Star athletes must step up to the plate
when it comes to influencing youngsters
Retired baseball star Mark McGwire became a national hero when he broke the single-season home run record in 1998. But at congressional hearings last month, he broke down in tears and refused to answer questions about whether he got help from a syringe.


In San Francisco, girls who play high school soccer were told not to line up after games to give their opponents high-fives anymore.

The school district’s athletics director banned the show of sportsmanship last month because the girls were not being especially sportsmanlike. Some were taking the opportunity to get back at their opponents by whacking their hands as hard as they could, calling them names, even spewing obscenities. The ban has since been rescinded after a flurry of publicity.
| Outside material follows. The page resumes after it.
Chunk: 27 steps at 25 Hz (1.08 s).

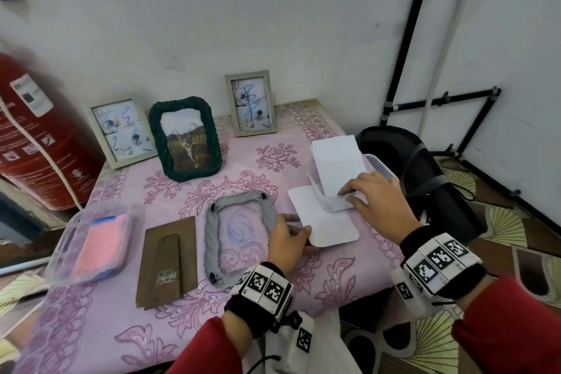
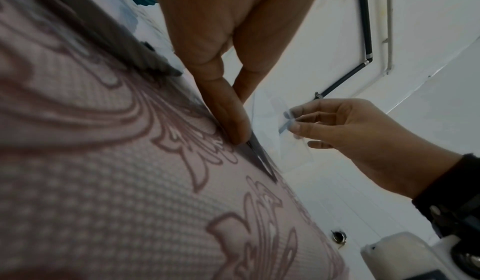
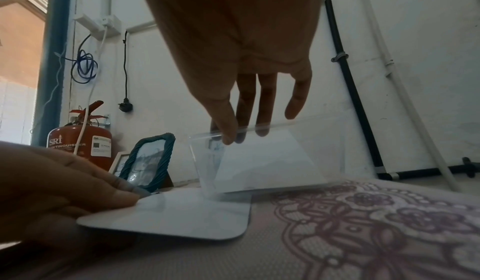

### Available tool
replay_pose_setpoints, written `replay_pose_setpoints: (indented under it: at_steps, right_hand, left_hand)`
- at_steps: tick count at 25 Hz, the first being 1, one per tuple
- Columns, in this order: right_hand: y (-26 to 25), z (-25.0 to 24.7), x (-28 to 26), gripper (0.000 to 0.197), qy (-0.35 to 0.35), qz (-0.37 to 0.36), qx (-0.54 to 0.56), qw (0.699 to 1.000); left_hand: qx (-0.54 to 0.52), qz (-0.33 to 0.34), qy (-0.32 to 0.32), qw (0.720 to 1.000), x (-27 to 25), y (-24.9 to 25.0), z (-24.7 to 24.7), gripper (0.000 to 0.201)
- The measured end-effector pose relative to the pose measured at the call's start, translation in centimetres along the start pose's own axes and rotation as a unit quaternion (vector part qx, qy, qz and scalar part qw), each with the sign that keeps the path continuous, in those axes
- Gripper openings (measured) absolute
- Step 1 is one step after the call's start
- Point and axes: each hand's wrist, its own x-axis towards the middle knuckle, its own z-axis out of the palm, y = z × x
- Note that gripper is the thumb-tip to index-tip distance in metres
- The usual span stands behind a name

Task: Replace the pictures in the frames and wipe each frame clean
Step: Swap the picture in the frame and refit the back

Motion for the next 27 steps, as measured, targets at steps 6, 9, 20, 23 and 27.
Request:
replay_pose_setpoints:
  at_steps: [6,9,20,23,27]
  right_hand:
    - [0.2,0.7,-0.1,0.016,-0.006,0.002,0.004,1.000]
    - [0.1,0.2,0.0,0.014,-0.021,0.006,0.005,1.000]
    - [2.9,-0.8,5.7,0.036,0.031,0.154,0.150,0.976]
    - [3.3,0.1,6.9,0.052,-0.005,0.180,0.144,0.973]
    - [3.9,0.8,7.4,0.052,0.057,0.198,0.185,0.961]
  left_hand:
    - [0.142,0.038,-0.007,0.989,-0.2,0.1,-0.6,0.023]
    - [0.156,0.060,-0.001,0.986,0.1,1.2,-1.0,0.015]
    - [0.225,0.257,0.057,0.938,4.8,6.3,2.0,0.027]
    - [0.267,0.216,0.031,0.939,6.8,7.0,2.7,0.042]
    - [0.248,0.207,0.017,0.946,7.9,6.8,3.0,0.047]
They were only mirroring their role models. For example, there was the Pennsylvania man who was convicted of assault in February for body-slamming a referee at his son’s youth basketball game because the official had ejected his wife for yelling obscenities from the stands. And the Illinois man who was sentenced to jail in February and banned from attending any sports events for two years for trying to choke a referee at his son’s high school football game in 2003.

Then there was the man who was ejected from the stands because the umpire thought he had spit a sunflower seed at him during a youth-league game in Colorado last summer. That man was Roger Clemens, the 300-game-winning pitcher for the Houston Astros. He was later absolved of any blame, but the publicity the incident drew illustrated the spotlight that shines on misbehavior by famous athletes — even if only alleged.

These are not isolated incidents. SportingKid magazine found in 2003 that 84 percent of more than 3,300 parents, coaches, youth sports administrators and youngsters it surveyed had witnessed “parents acting violently (shouting, berating, using abusive language).” The National Association of Sports Officials, meanwhile, says it gets two to three reports a week of adult violence at youth sports events. It now offers assault insurance for referees.


Assessing the value of sports
Incidents like these long ago raised the debate over whether youth sports teach children to compete honorably and gracefully, or just to win at all costs.

It is a debate that ethicists and sports administrators say is overdue for a revisit, and quickly, while disenchantment with sports is at its peak amid congressional hearings into baseball players’ use of anabolic steroids, the cancellation of the National Hockey League season and the brawl in the stands at a National Basketball Association game in Detroit.

“What is the value of sports to our society?” asked Robert E. Troutwine, a psychology professor at William Jewell College in Liberty, Mo., and author of “The Handbook of Athletics: Winning with Wisdom.” Troutwine administers character assessment tests to more than 500 collegiate players who could be chosen in the National Football League draft and consults with nearly two-thirds of the league’s teams.

“Should athletes be held to a higher standard? A lot of that depends on your philosophical view of the value of athletics to our society,” he said. If sports is only entertainment, then it’s illogical to expect athletes to behave better than their peers, but “if you believe the real value of sports is that it builds character, to me it’s obvious that the answer is yes, we need to hold them to a higher standard.”